Sketchy part of Burlington? How does that work. Also, how did a restaurant in Vermont end up on my list? Nothing makes sense, but that’s just make The Shopping Bag all the more interesting. You see, The Shopping Bag isn’t even a restaurant. It is a mini-mart, a corner grocery shop, a 7-11 from the 60s – 60s as the time this place was last renovated. I even pay in cash because I thought they don’t accept credit card. There is no parking lot and we stop a block away on the streets. If downtown Burlington is the little charming town that everyone love, this area looks like the aftermath of Detroit that has been hit by nuclear weapons; it even come with a homeless guy in a wheelchair. And these two places are 3 blocks apart! It still boggles my mind that this weird ass place churns out better burgers than those fancy places in downtown. Webster defines these places as hole-in-the-wall. Literally.
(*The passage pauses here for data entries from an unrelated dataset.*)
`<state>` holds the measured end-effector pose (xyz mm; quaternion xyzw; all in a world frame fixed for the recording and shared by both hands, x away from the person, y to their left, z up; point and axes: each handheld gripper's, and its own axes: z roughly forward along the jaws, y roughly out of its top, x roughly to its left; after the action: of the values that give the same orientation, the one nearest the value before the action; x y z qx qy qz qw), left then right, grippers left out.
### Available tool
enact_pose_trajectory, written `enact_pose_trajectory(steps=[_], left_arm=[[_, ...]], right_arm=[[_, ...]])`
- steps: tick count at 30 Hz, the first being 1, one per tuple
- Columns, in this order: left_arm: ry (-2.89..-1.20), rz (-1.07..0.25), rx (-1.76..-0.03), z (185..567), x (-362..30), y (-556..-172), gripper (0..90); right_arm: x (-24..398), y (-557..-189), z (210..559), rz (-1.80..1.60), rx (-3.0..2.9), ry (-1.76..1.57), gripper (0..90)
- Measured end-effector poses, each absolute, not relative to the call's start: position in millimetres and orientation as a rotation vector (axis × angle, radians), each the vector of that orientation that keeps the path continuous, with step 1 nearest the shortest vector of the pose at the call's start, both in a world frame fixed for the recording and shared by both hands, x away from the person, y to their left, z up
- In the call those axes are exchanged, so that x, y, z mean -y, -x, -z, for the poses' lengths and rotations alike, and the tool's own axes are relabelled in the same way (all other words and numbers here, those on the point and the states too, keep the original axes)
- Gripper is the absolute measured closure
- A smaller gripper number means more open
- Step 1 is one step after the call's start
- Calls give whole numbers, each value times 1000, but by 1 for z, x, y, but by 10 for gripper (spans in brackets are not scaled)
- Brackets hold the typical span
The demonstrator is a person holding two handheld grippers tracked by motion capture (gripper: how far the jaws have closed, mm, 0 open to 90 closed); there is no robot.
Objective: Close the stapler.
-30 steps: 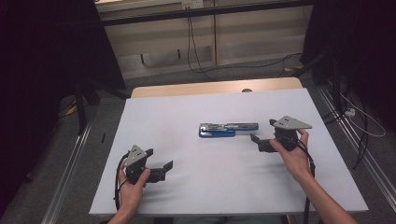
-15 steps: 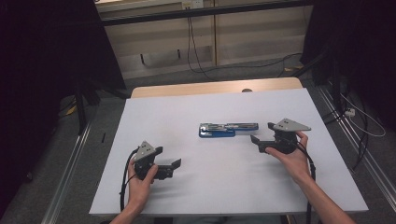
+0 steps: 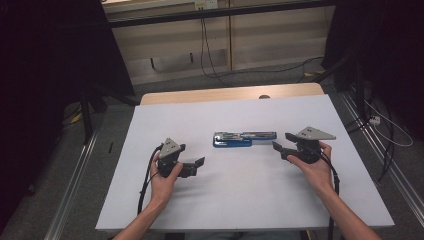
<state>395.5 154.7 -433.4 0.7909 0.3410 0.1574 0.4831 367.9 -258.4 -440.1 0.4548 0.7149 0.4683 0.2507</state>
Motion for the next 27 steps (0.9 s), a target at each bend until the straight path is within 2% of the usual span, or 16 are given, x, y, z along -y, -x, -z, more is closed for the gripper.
enact_pose_trajectory(steps=[2,7,8,10,11,13,14,18,20,27], left_arm=[[-1923,-377,-796,433,-151,-400,94],[-1930,-392,-794,432,-148,-405,94],[-1919,-399,-801,430,-146,-409,94],[-1915,-393,-812,429,-145,-411,92],[-1884,-392,-854,432,-143,-417,81],[-1872,-381,-866,433,-143,-420,80],[-1886,-374,-873,435,-142,-425,80],[-1905,-403,-863,433,-138,-430,80],[-1885,-413,-831,431,-133,-433,76],[-1908,-394,-792,430,-117,-437,63]], right_arm=[[258,-368,439,-1272,-1960,-1219,481],[258,-368,438,-1281,-1971,-1200,555],[257,-369,439,-1274,-1990,-1198,605],[257,-370,440,-1271,-1992,-1200,621],[256,-370,441,-1266,-2008,-1197,671],[256,-370,441,-1266,-2007,-1198,680],[256,-370,440,-1277,-2011,-1201,756],[256,-371,440,-1289,-2023,-1198,827],[255,-371,440,-1279,-2027,-1191,900],[254,-372,442,-1237,-2061,-1190,900]])
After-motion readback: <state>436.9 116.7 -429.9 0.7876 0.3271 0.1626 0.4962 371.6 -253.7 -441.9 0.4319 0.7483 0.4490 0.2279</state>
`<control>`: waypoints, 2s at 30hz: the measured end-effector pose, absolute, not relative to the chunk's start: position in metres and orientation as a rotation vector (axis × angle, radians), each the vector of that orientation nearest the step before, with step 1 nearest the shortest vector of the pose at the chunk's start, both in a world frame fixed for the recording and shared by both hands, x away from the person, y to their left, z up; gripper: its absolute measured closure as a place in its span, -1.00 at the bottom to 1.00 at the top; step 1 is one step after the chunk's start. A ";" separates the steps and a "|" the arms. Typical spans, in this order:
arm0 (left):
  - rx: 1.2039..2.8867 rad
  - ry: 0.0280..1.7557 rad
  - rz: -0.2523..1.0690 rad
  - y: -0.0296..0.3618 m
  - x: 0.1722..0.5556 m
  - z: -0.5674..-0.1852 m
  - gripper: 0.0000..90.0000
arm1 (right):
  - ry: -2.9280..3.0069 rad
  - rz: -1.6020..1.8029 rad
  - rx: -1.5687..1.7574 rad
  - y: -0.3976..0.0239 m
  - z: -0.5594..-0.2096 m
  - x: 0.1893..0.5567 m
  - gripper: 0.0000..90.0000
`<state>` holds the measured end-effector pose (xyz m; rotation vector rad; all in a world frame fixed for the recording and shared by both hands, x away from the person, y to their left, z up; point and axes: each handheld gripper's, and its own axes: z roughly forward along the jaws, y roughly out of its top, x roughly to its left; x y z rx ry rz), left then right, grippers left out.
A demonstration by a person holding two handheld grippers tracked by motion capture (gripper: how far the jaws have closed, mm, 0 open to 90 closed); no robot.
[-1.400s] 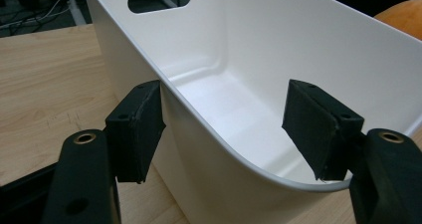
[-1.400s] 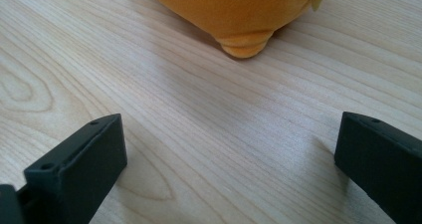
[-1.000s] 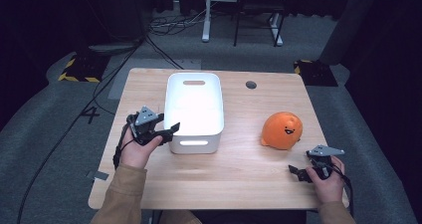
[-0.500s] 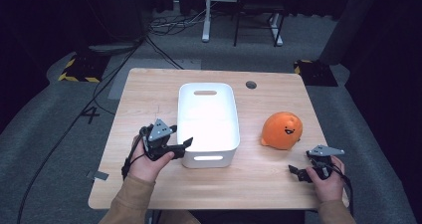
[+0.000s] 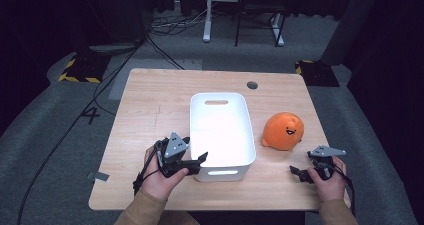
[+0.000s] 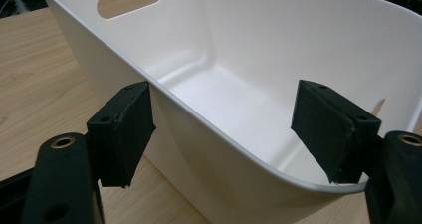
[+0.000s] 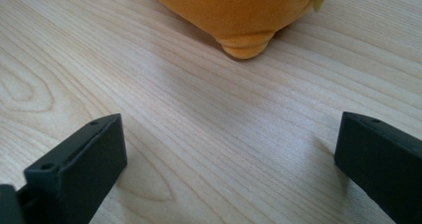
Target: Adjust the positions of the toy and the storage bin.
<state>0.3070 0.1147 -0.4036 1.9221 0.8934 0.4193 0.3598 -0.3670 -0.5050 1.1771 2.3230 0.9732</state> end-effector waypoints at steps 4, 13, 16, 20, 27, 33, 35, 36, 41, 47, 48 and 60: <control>1.932 0.884 0.415 0.112 0.301 -0.403 -0.44 | 2.324 0.973 1.177 -0.367 -0.505 0.360 -1.00; 1.926 0.882 0.407 0.103 0.284 -0.404 -0.44 | 2.323 0.973 1.177 -0.367 -0.505 0.360 -1.00; 1.936 0.873 0.409 0.099 0.277 -0.403 -0.46 | 2.322 0.974 1.177 -0.367 -0.505 0.360 -1.00; 1.956 0.856 0.392 0.095 0.270 -0.403 -0.50 | 2.321 0.974 1.178 -0.367 -0.505 0.360 -1.00; 1.967 0.827 0.375 0.095 0.267 -0.402 -0.50 | 2.321 0.974 1.177 -0.367 -0.505 0.360 -1.00; 1.985 0.828 0.374 0.096 0.268 -0.401 -0.49 | 2.323 0.974 1.174 -0.367 -0.505 0.360 -1.00; 1.982 0.833 0.371 0.098 0.270 -0.400 -0.50 | 2.318 0.979 1.185 -0.366 -0.505 0.360 -1.00; 1.976 0.837 0.358 0.100 0.270 -0.399 -0.50 | 2.318 0.978 1.184 -0.366 -0.505 0.360 -1.00; 1.936 0.810 0.388 0.108 0.274 -0.386 -0.48 | 2.318 0.978 1.184 -0.366 -0.505 0.360 -1.00; 1.910 0.829 0.445 0.125 0.287 -0.380 -0.47 | 2.326 0.962 1.172 -0.367 -0.505 0.361 -1.00; 1.895 0.838 0.453 0.130 0.290 -0.379 -0.47 | 2.327 0.965 1.172 -0.366 -0.505 0.361 -1.00; 1.900 0.992 0.548 0.181 0.341 -0.402 -0.47 | 2.325 0.967 1.179 -0.366 -0.505 0.361 -1.00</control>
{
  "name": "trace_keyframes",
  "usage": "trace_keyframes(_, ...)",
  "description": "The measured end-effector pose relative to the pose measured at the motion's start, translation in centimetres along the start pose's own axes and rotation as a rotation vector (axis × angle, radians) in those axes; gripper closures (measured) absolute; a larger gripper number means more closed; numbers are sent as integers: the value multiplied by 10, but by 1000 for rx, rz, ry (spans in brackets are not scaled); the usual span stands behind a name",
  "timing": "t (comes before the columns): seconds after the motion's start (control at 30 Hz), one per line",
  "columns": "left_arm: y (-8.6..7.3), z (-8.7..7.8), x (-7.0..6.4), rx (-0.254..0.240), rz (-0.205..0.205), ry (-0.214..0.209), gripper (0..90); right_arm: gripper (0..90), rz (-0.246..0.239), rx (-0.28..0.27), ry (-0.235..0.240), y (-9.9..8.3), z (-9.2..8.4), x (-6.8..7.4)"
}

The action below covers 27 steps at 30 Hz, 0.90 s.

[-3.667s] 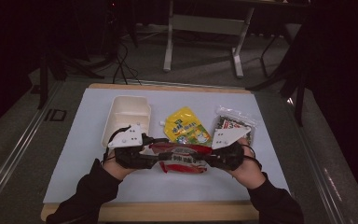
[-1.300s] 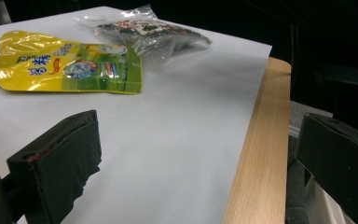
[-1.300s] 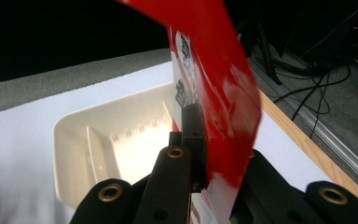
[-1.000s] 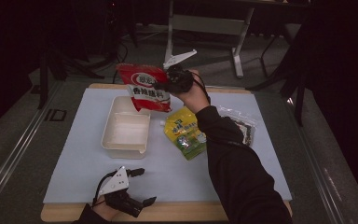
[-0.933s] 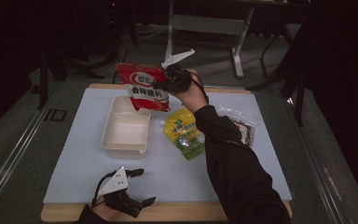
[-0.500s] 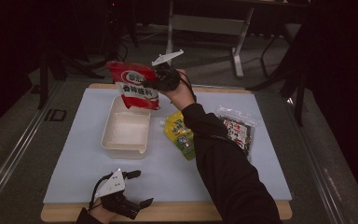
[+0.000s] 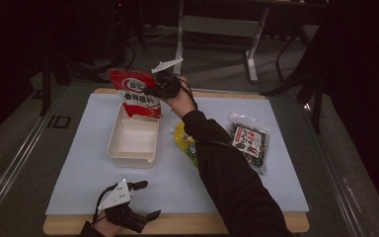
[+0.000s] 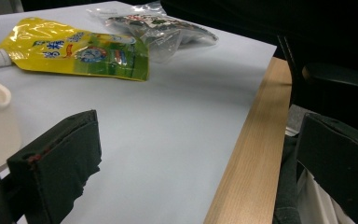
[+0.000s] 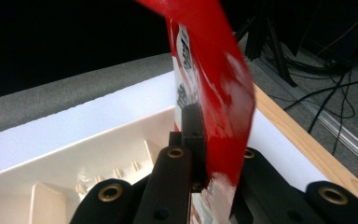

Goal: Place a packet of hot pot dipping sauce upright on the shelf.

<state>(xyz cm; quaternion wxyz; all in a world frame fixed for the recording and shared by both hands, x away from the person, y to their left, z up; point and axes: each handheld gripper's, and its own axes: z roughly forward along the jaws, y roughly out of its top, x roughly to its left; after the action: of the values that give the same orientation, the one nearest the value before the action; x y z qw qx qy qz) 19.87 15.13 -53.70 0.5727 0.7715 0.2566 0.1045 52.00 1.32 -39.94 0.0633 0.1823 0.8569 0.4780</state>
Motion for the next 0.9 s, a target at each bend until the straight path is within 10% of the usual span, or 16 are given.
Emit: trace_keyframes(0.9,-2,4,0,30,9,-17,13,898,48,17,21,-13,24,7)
There is a open kitchen next to the front exit. The menu lists about 20 different variants of the burger. Not in an adventurous mode, my dad and I both order The Sizzler, the signature half pounder that comes with bacon, provolone and American cheese, seasoning (?), lettuce, tomato, onion, mayo, pickles, ketchup and mustard. The Enraged Sizzler is the spicy cousin that I really want but couldn’t afford to for the drive back home. The menu is listed on a chalkboard found commonly in fancy little cafes, however, the rest of the place feels like it belongs to a ghetto; a convenient shop, and also a grocer that sells fresh meat in the back; The chef and cashier look a bit rough, but friendly and even apologetic for the wait. Don’t judge a book by its cover.
The guy at the grill, aka the chef, throws two buns and slabs of fresh beef onto the griddle. He, my parents, and I, in other words, everyone, for the next twenty minutes, watch the stove do its job. We walk the aisles, take more pictures, and watch the beef turn from blood red to brown. My heart sank a little. Those precious beef will be overcooked! This is a nightmare! Why! I should have trusted my instincts and not walk in here. Whoever told me about this place is so wrong. They might have thought fast food burgers are the best.
As I ponder the fate of the beef, a few customers walk in the shop, but none purchase anything from the kitchen. Fear creeps into my soul. This is it, and I have been scam $7. ($15 since we order 2 of them) After some more waiting, the chef drop slices of bacon and cheese on top of the inch-thick patties. He arranged more condiments on the side, and stand still for another few minutes. In the meantime, the employees were talking baseball, or basketball – I’m not sure. Finally, he assembles everything onto a large piece of wrapping paper, and hand them to me in a paper bag. We walk towards our car, and unwrap these gigantic burgers in the car. An older gentlemen who works for the Vermont tourism board told us to try the restaurants in downtown Burlington, but alas, I did not heed those advice. I hope we made the right choice.
See, I wasn’t expecting such a large burger when I placed the order. The toppings literally double the size of the already huge burger. It smells really good, and I couldn’t wait any longer. The beef is indeed well done – not a slight of pink in sight. Yet, this is the most divine burger I ever had. It screams umami from the first bite until the last. I can’t describe why this is so delicious. It isn’t the normal beef flavor I recognized, nor the dry-aging flavor from more expensive burgers. Maybe the combination of the two cheeses and the bacon that did the trick? Or is it the special seasoning? The most god damn heavenly burger I have had. The Sizzler might be a half pounder, but it dissolves away in my mouth. So juicy and flavorful.
The Shopping Bag is weird as fuck. Forget all your stereotypes. This place is totally worth the price, the wait, the overall sketchiness. Look over the cover of the book, walk down 3 streets from the pretty downtown. I have eaten only one burger in Vermont, and I’m gonna crown this the best burger in the state. Hell, it might even be the best on the eastern seaboard. Step aside, Ben and Jerry’s and maple syrup. Your flag should be a dirty brown shopping bag.
Visited: June 7th, 2018, Saturday for lunch at 11pm.
Address: 166 North St, Burlington, VT 05401.